Yep, Clinton was such a square. Still is. A Rhodie, remember?

HOME NEWS: 75,000 visits yesterday. Thanks.

BAATHIST BROADCASTING CORPORATION

Check out how the BBC spins the anti-Israeli bias of a British professor who refused to admit an Israeli student to his doctoral program because – as he put it himself – “I have a huge problem with the way that the Israelis take the moral high ground from their appalling treatment in the Holocaust, and then inflict gross human rights abuses on the Palestinians because they [the Palestinians] wish to live in their own country.” Here’s the BBC version:

A professor who rejected a student’s application because he had been in the Israeli army has been suspended by Oxford University. Professor Andrew Wilkie, Nuffield professor of pathology, emailed the student saying he would not enrol “someone who had served in the Israeli army”.

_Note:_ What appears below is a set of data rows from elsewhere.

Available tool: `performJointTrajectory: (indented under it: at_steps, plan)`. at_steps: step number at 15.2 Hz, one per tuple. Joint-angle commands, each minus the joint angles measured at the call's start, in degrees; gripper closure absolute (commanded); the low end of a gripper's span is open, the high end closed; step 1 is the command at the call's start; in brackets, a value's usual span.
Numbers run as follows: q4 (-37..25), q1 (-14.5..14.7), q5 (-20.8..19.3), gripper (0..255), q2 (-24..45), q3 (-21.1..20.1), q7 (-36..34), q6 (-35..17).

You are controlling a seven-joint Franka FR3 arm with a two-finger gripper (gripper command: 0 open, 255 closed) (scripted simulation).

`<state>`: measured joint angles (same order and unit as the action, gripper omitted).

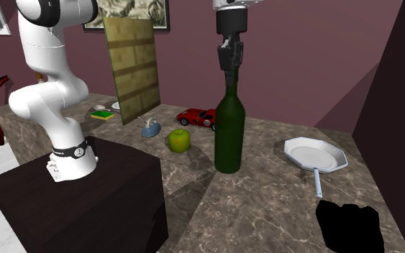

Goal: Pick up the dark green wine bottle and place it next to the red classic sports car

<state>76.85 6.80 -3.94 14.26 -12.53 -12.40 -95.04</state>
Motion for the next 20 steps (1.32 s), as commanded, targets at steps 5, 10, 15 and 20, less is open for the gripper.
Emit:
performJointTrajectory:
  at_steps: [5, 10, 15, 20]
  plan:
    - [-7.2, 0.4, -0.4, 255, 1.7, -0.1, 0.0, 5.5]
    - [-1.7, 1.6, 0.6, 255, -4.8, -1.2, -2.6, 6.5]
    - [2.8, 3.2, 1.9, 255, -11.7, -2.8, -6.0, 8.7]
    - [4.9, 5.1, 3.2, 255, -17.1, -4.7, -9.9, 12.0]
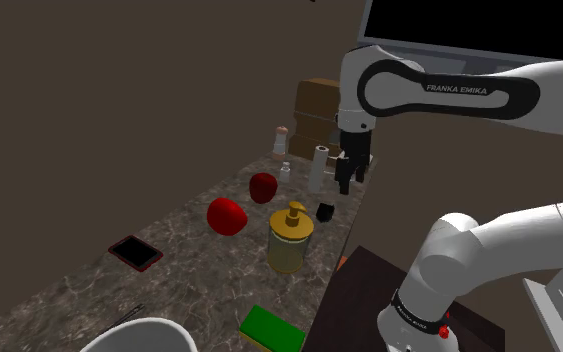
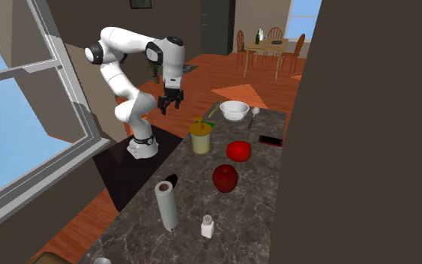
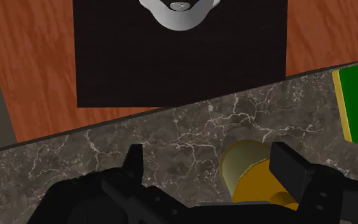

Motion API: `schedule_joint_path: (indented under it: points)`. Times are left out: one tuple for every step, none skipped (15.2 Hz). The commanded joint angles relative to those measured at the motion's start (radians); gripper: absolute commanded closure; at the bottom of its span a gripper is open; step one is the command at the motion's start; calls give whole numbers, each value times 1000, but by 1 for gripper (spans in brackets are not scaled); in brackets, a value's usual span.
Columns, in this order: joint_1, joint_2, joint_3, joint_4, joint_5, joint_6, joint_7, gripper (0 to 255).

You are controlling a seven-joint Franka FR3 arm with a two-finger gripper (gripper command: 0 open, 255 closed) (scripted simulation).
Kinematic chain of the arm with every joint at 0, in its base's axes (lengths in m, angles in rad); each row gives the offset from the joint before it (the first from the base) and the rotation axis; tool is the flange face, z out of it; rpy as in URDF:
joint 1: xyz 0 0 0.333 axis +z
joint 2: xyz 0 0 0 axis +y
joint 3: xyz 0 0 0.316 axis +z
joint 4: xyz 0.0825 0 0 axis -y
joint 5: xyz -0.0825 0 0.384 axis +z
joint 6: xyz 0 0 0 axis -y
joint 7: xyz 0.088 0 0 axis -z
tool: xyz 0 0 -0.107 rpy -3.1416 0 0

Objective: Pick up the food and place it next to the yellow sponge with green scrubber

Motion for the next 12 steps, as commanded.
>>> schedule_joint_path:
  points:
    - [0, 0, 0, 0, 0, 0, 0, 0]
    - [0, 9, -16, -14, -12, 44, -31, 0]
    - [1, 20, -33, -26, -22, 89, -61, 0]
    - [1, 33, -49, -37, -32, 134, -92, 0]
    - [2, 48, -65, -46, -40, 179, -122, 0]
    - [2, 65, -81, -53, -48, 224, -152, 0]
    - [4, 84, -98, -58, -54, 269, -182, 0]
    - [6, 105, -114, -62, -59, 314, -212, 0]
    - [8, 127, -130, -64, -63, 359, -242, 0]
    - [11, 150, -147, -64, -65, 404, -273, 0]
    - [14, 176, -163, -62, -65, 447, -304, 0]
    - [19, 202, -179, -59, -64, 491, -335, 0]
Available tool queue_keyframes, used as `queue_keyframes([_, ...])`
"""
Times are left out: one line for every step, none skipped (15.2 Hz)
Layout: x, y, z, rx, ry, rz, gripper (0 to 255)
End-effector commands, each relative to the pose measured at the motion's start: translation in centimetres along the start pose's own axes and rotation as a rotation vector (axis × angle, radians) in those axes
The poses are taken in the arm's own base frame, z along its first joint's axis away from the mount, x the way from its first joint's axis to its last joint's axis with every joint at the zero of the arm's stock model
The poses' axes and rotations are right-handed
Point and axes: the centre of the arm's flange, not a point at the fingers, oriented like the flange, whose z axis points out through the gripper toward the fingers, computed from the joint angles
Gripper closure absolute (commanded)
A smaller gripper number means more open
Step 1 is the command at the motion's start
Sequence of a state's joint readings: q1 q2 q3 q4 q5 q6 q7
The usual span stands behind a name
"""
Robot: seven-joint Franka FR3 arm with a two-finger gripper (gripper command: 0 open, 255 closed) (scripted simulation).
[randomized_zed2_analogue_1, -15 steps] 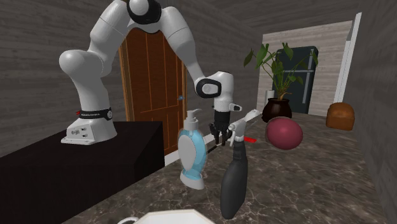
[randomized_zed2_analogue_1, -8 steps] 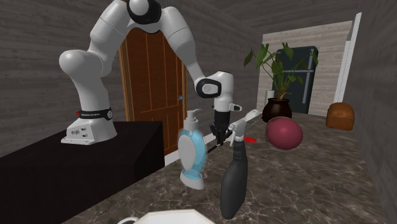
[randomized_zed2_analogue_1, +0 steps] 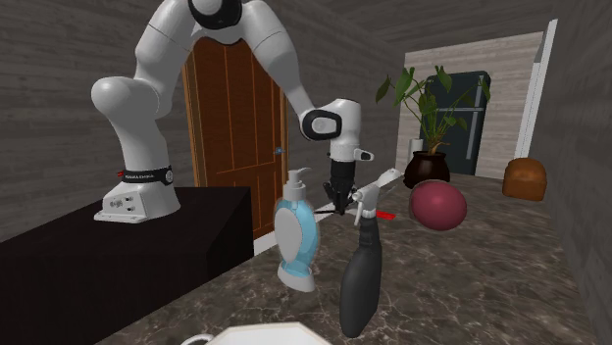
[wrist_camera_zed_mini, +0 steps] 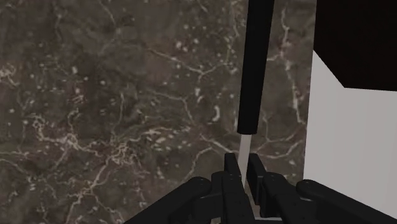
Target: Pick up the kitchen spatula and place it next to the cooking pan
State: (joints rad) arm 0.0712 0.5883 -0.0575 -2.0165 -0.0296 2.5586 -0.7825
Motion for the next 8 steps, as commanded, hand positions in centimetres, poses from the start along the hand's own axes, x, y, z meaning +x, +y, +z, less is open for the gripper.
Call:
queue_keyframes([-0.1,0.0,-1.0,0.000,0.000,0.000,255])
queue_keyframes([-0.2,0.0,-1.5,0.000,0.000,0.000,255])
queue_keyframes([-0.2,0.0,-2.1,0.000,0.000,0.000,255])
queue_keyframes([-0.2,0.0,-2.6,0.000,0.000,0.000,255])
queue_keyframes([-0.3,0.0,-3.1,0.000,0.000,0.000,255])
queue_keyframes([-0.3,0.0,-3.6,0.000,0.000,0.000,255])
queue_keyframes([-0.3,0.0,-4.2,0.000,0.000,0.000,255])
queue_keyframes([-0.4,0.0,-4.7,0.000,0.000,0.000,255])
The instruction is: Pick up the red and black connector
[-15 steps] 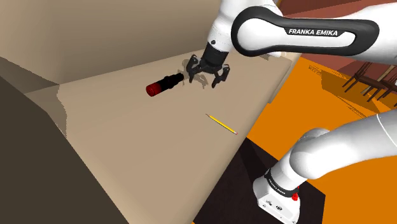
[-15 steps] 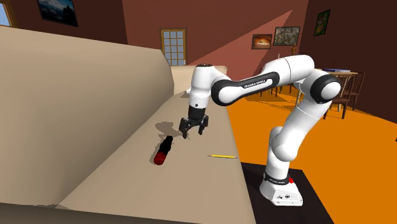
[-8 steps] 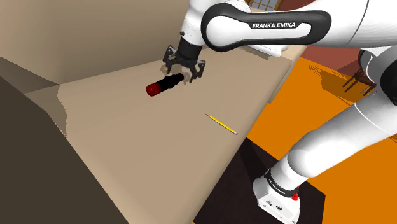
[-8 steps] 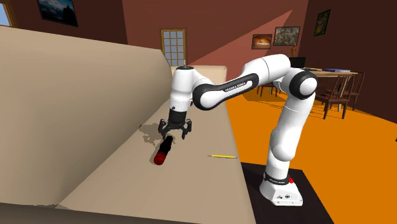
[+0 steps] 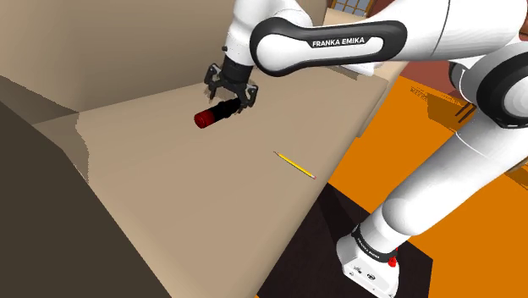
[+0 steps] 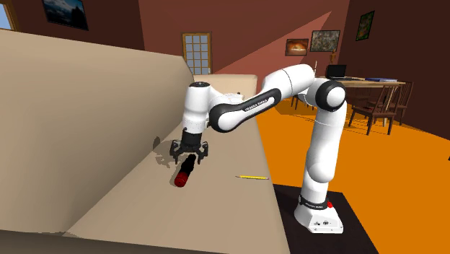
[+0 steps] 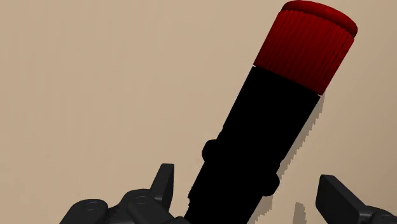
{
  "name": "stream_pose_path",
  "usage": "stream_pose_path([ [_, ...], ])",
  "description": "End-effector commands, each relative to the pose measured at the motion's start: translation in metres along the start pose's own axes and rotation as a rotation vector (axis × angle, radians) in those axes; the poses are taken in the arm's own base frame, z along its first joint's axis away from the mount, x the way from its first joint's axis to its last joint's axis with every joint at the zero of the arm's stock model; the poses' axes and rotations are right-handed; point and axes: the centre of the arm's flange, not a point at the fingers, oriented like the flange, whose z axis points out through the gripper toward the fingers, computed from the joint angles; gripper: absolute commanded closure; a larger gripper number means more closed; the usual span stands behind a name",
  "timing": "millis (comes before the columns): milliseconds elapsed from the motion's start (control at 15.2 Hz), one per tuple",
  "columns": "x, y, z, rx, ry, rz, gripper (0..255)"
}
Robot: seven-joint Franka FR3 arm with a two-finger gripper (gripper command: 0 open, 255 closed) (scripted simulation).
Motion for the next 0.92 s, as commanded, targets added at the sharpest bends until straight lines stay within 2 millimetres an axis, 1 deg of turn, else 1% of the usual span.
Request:
stream_pose_path([
  [0,-0.0017,0.0009,0.0109,0.001,0.000,0.001,0],
  [66,-0.0030,0.0024,0.0190,0.001,0.000,0.001,0],
  [198,-0.0030,0.0024,0.0190,0.001,0.000,0.001,0],
  [264,-0.0028,0.0023,0.0190,0.001,0.000,0.001,255],
  [858,-0.0030,0.0024,0.0190,0.001,0.000,0.001,255],
])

Yes, the Beeb offers some routine boilerplate on how the professor emoted about the plight of the Palestinians. But it seriously minimizes the real content of the professor’s animus. You could over-look this, I guess. But coming from the BBC, whose visceral hostility toward Israel teeters on the edge of anti-Semitism, it’s worrying. Besides, don’t almost all Israelis have to serve at some point in the military?